Assessment strategies in this category use case studies and open-ended problems to enable learners to demonstrate the contextual reasoning and judgment important to post-graduation. Assessments may use a similar case structure and common deliverable templates to guide learners. Guided assignment prompts, such as, “Write one recommendation,” or “Provide three tradeoffs, two risks, and a metric plan,” ensures a consistent deliverable from each learner that can be easily graded. However, this approach also lends itself to easy reproducibility of responses among learners as well as generic responses produced using GenAI. Thus, randomizing key parameters (e.g., industry, constraints, performance indicators, customer segment, budget, and stakeholder perspective) for each learner or groups of learners ensures a unique, meaningfully different context for each assessment. Varying these parameters increases rigor and reduces opportunities for learners to easily reproduce similar responses or to rely solely on GenAI. Rubrics that prioritize assumptions, quality of evidence, and their application of logic and tradeoffs can assist with assessing thought processes vs. polish or final product while still maintaining scalability. 
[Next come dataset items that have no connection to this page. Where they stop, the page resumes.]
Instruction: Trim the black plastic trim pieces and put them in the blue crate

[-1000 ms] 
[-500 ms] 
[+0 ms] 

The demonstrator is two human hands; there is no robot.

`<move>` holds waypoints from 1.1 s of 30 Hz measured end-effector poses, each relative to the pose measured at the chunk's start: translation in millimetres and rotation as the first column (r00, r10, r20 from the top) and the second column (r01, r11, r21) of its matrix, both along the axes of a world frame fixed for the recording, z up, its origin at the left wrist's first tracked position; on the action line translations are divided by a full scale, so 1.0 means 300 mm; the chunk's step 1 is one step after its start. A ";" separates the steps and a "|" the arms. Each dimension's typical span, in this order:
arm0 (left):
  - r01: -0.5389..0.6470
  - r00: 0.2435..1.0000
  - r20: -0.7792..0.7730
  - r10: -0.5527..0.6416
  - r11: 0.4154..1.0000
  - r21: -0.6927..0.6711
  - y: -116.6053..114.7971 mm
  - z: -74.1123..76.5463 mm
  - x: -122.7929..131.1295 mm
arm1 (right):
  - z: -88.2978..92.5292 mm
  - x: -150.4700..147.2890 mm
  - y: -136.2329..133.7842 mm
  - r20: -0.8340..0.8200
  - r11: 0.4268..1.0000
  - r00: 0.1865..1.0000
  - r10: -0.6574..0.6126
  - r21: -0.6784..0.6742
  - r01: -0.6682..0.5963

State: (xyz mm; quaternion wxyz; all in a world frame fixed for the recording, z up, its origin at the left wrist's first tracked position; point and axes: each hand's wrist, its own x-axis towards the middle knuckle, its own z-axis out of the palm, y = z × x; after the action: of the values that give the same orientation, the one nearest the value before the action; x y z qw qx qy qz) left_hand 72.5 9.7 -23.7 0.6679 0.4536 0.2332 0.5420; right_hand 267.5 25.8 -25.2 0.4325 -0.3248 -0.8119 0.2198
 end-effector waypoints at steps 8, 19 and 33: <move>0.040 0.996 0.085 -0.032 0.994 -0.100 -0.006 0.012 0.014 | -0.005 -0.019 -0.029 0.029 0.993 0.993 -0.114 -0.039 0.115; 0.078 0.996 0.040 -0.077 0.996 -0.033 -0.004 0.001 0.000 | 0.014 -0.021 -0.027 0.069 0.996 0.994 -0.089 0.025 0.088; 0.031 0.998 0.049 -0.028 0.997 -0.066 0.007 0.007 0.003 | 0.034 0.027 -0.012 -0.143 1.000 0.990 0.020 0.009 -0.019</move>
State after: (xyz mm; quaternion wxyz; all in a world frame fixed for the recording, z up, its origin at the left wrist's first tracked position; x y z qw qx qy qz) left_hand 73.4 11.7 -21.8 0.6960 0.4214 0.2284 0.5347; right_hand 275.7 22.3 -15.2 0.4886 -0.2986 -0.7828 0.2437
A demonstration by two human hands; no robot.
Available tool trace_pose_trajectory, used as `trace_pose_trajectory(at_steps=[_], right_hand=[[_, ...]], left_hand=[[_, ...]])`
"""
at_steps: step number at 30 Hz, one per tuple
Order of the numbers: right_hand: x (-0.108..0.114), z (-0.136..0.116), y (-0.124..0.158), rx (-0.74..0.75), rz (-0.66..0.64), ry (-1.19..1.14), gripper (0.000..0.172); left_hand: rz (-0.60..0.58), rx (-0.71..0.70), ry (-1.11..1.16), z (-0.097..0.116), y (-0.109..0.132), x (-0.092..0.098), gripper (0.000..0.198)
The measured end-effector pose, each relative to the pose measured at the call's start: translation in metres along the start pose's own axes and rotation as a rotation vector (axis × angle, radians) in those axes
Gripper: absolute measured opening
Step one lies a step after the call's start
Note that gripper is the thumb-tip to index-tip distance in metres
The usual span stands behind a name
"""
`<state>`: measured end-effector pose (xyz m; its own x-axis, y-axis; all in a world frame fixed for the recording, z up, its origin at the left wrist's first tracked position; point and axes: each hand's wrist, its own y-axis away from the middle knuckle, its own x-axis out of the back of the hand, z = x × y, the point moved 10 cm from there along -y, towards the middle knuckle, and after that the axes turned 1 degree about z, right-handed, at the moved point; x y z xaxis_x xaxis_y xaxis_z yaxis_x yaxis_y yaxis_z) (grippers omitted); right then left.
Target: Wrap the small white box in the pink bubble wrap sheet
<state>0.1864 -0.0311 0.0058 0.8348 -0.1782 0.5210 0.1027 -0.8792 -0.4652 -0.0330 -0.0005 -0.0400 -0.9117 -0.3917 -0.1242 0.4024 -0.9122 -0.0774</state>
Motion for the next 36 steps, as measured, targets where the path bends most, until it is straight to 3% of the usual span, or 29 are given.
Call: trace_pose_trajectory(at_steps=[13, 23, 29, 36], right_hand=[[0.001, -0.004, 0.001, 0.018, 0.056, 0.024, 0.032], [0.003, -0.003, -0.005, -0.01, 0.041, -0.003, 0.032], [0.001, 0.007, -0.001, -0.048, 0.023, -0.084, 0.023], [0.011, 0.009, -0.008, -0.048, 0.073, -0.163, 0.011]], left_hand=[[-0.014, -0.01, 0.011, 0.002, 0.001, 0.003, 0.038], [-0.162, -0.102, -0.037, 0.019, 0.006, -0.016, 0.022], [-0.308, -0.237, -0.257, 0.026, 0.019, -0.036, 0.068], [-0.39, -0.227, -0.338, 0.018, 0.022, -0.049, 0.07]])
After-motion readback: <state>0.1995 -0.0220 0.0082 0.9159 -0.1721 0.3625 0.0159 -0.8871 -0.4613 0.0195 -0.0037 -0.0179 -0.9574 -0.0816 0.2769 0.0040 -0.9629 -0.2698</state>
Moderate Effort, Low Scalability

These strategies—including oral examination, viva voces, interactive presentations, and ethical reasoning—surface spontaneous evaluative judgment. They work well when you want to verify that learners can explain their thinking, adapt to follow-up questions, and defend tradeoffs, rather than simply submitting polished outputs. Because learners must respond live, these formats reduce the value of pre-written AI-generated text and make reasoning gaps visible quickly. Best practice for creating these assessments require them to be short and structured (e.g., 8–12 minutes per learner or team) using a standardized question bank with a few adaptive follow-ups to maintain fairness and manage time (Monsha, 2025). To keep workload manageable and increase scalability, use only a subset of learners each cycle, group vivas with individual accountability inside a team, or “defense checkpoints” after key submissions, rather than after every assignment. Ethical prompts work best when tied to a concrete scenario (e.g., conflicting stakeholder incentives and graded on the quality of reasoning—clear principles, consequences) and justified decisions. When grading these assessments, give learners a transparent rubric and a short practice run so the live format feels like a professional skill-building experience, not a “gotcha.”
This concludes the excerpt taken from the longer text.